どれぐらいの金額を載せることが適正なのでしょうか。
そもそも相続財産となる現金とは
相続財産となる現金の金額は、被相続人(お亡くなりになった方)がお亡くなりになったときに、被相続人の財布に入っていた金額や、自宅に現金として保管されていた金額などになります。
それらの金額を相続人に数えてもらい、提示された金額を相続財産である現金として計上することが多いです。
また、相続開始後に使用してしまい、正確な金額が分からないことも多いので、実務上は、被相続人の生活スタイルから、現金として手元に持っていたと思われる金額を、だいたいの金額で申告書に載せることもあります。
状況によって変わるので、数万円の家庭もあれば、数十万円の家庭もあります。
被相続人が日常生活で使っている現金の話しなので、相続人も1円単位で把握することは困難でしょうし、税務署も、手元に保管されていた現金を1円単位で正確に把握することは困難です。
なので、申告書に生活レベルに合わせた現金が、おおよその金額でも計上されているという状況が重要です。
家探しすると出てくることも
相続が起こった後、相続税申告の準備をする中で、家の中から現金が出てくることも実際あります。
預金で預けていると税務署にバレるからと、預金を引き出し、現金として自宅に保管されている方も多いようです。いわゆる「タンス預金」というものですね。
その名の通り、タンスから出てくることもあるのですが、金庫に保管されている場合もあります。
ここかなと目星がつきやすければいいのですが、屋根裏や洋服と洋服の間、本やファイルの中など、保管している現金が見つかりづらいことも多々あります。
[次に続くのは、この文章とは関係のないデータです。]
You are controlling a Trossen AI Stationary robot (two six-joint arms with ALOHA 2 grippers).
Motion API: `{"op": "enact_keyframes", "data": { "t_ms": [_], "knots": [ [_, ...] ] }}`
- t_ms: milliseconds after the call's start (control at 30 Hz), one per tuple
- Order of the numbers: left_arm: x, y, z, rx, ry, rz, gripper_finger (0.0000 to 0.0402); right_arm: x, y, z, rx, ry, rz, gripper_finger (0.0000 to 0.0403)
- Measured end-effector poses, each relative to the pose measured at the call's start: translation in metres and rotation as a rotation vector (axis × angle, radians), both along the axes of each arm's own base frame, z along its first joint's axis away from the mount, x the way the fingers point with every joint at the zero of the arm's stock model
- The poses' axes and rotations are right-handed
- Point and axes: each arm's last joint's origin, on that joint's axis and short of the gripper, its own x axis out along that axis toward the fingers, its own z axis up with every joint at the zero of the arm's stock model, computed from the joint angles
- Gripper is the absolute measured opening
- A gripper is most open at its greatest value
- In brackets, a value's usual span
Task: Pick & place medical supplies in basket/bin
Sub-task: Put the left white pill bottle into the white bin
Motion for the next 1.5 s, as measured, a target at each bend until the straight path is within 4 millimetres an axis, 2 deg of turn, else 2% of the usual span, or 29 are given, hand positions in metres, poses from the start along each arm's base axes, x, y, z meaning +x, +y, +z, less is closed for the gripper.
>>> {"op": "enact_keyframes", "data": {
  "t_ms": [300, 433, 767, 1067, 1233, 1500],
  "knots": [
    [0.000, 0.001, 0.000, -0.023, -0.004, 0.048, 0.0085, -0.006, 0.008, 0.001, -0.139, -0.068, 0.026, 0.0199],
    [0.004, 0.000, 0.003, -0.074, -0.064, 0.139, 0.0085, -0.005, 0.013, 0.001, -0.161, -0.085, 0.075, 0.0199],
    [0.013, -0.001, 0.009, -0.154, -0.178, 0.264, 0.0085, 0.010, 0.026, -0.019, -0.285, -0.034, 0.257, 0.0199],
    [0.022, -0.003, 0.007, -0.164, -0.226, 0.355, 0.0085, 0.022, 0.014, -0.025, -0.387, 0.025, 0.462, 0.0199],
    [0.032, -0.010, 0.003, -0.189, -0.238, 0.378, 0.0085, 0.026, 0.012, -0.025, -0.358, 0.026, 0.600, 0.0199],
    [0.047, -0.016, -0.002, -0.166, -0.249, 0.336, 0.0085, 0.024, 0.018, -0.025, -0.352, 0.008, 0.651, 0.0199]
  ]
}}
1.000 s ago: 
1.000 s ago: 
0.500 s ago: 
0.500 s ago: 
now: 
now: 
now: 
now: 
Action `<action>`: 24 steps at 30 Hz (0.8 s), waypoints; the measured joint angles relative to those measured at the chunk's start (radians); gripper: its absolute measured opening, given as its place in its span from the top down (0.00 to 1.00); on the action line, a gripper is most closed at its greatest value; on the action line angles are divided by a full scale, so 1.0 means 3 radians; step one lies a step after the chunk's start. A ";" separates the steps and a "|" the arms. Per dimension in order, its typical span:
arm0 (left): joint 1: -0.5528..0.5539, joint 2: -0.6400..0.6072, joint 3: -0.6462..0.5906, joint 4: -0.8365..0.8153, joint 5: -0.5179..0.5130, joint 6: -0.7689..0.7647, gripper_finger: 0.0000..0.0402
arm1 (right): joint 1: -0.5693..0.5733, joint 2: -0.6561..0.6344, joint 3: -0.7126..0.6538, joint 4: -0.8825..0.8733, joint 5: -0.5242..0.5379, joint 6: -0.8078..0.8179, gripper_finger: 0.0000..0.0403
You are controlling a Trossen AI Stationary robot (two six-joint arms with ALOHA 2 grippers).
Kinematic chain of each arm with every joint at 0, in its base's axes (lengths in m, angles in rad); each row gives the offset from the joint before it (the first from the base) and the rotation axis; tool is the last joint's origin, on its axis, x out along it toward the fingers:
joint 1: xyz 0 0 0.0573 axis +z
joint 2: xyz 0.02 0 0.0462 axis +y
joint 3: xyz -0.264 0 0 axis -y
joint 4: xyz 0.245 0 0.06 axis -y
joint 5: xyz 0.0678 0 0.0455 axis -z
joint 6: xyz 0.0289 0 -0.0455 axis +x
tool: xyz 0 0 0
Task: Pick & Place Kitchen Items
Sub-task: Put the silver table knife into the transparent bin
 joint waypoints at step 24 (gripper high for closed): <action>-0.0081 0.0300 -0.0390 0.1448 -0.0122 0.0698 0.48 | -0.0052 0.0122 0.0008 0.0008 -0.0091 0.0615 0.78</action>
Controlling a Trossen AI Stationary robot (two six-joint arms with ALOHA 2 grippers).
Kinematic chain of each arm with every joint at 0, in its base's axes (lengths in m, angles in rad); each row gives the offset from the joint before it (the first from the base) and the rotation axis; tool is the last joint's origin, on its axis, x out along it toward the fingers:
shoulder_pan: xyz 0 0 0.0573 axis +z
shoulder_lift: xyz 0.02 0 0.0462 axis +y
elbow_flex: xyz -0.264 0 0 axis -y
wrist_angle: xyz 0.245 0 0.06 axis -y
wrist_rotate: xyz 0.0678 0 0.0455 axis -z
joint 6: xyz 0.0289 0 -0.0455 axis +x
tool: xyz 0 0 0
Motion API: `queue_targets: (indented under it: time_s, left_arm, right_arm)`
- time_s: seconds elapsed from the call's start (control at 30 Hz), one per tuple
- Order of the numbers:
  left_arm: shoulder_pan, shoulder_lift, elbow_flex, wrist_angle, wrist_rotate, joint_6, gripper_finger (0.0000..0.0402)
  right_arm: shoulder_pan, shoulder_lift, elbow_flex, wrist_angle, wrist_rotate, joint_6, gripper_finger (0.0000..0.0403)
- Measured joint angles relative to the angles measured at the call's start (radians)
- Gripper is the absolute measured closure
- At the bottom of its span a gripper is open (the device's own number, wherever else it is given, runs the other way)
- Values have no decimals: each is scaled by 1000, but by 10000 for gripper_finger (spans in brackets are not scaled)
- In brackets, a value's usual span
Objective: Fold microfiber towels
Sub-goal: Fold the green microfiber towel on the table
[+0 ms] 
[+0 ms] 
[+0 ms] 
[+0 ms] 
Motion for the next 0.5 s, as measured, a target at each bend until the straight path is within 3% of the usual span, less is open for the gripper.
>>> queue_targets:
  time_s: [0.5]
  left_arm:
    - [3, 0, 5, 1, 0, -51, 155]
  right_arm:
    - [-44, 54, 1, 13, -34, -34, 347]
申告書の作成段階で見つけた被相続人の現金はしっかり申告書に載せる必要があります。
しかし、稀に、相続税の申告書を提出した後、相続税の申告期限後のふとした瞬間、追加で現金が見つかることがあります。
その時は、相続税の修正申告を早めに行う必要があります。
税務調査で現金の計上漏れはバレるのか
相続税の申告について税務調査があった場合、現金の計上漏れは発覚しやすいのでしょうか。
これもまた、ご家庭によってケースバイケースだと思います。
通帳に履歴が残る預貯金の動きに比べて、日々の生活で使用されている現金の動きを正確に追うことは困難です。
おそらくよほど几帳面で、家計簿もしっかりと記帳している人でなければ、その動きをとらえることは難しいでしょう。
しかし、通帳の入出金履歴や、おおよその生活費が分かれば、おおよそ現金として残っていたであろう金額は把握できます。
急な出費がなければ、毎月の生活費は大体同じような金額になってくるので、その生活費と通帳の履歴から考えて、大体の金額をはじき出すことはできるのではないでしょうか。
また、収入の受け取り方法や過去の口座履歴などを確認することで、積み上げっているであろう手元の現金を予測することもできます。
税務調査の場合、税務署も事前に過去の申告資料は確認してきているはずです。口座の履歴も確認済かもしれません。そうすると、現金として手元にあるであろう金額も大体持っているはずです。
申告書に記載されている金額と税務署が把握している金額が大きな乖離があれば、その部分の説明を求められるでしょう。
税務署はすぐに追加の税金を取りたがると思っている方も多いですが、私が過去に経験した税務調査では、無傷で終わった調査や、珍しいですが還付になったケースもありました。
税務署は、筋の通っている説明があり、その上で妥当な金額が計上されている場合にまで、計上漏れを指摘はしてきません。計上漏れを証明することが税務署も出来ませんので。
いずれにせよ、現金があるのであれば絶対に隠そうとはせず、相続税の申告書には、家庭の状況に応じた妥当な金額をしっかり記載することをおすすめします。